### [Work instruction]
Would you please give every entry again exactly, without the pictures?

### [Stored entries]

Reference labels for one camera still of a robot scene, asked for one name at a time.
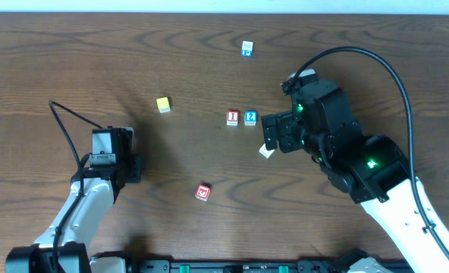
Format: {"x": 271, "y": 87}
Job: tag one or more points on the red letter I block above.
{"x": 232, "y": 118}

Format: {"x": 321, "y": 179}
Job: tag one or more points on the red block turning blue 2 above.
{"x": 250, "y": 118}

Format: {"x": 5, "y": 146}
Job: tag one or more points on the black mounting rail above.
{"x": 353, "y": 262}

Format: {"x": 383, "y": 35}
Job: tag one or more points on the blue and white block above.
{"x": 247, "y": 49}

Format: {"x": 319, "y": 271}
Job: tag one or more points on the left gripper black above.
{"x": 134, "y": 168}

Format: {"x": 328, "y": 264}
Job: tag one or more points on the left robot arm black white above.
{"x": 94, "y": 189}

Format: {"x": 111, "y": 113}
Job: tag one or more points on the red block near front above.
{"x": 203, "y": 191}

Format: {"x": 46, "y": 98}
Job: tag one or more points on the plain white wooden block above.
{"x": 265, "y": 152}

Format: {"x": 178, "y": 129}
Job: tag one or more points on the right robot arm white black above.
{"x": 370, "y": 168}

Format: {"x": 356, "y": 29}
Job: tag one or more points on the yellow wooden block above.
{"x": 163, "y": 104}

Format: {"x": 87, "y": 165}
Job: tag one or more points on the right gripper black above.
{"x": 271, "y": 133}

### [Task response]
Reference labels for one camera still of a robot scene, asked for one name at a time.
Format: {"x": 271, "y": 87}
Job: tag one or more points on the red letter I block above.
{"x": 232, "y": 118}

Format: {"x": 321, "y": 179}
Job: tag one or more points on the red block turning blue 2 above.
{"x": 250, "y": 118}

Format: {"x": 5, "y": 146}
Job: tag one or more points on the black mounting rail above.
{"x": 353, "y": 262}

Format: {"x": 383, "y": 35}
Job: tag one or more points on the blue and white block above.
{"x": 247, "y": 49}

Format: {"x": 319, "y": 271}
Job: tag one or more points on the left gripper black above.
{"x": 134, "y": 168}

Format: {"x": 328, "y": 264}
Job: tag one or more points on the left robot arm black white above.
{"x": 94, "y": 189}

Format: {"x": 111, "y": 113}
Job: tag one or more points on the red block near front above.
{"x": 203, "y": 191}

Format: {"x": 46, "y": 98}
Job: tag one or more points on the plain white wooden block above.
{"x": 265, "y": 152}

Format: {"x": 178, "y": 129}
Job: tag one or more points on the right robot arm white black above.
{"x": 370, "y": 168}

Format: {"x": 356, "y": 29}
Job: tag one or more points on the yellow wooden block above.
{"x": 163, "y": 104}

Format: {"x": 87, "y": 165}
Job: tag one or more points on the right gripper black above.
{"x": 271, "y": 133}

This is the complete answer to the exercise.